Aim of the task → Below are the lines to check; count those holding the string "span" and give only the number.

━━━

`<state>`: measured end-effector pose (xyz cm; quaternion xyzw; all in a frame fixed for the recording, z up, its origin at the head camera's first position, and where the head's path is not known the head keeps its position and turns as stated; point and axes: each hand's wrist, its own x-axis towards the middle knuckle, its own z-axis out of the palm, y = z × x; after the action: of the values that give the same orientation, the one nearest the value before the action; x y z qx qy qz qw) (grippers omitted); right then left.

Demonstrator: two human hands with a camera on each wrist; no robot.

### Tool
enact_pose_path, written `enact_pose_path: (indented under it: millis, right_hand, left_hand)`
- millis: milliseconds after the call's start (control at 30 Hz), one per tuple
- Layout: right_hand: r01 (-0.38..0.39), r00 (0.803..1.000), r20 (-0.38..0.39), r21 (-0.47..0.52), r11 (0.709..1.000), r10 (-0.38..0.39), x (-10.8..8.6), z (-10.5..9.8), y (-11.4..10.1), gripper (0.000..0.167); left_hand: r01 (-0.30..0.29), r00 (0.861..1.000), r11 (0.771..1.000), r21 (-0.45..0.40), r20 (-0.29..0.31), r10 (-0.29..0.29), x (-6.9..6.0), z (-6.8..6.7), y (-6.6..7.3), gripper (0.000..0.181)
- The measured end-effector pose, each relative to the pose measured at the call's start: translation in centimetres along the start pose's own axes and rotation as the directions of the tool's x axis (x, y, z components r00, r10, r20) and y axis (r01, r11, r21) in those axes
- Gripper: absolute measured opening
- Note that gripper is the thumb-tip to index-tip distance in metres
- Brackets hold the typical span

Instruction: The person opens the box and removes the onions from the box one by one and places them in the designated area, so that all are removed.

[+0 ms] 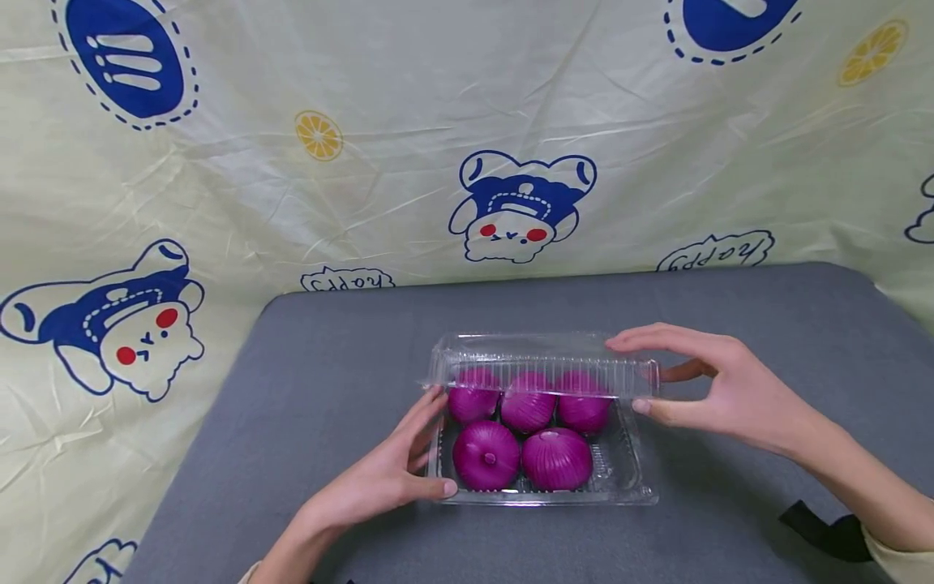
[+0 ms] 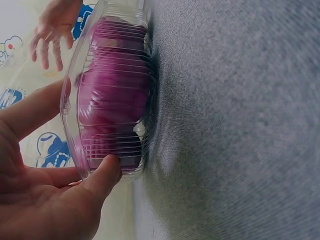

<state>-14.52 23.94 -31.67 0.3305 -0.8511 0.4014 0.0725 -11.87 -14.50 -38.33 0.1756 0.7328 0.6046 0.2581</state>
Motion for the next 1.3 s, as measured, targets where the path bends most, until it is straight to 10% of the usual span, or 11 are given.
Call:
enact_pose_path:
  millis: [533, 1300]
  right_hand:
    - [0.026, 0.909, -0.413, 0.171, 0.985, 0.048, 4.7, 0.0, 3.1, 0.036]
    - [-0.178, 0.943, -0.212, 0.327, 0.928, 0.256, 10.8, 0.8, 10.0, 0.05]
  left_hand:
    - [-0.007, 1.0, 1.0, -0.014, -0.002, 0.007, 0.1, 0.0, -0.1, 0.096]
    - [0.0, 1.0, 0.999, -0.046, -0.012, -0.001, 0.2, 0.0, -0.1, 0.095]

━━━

Problem solution → 2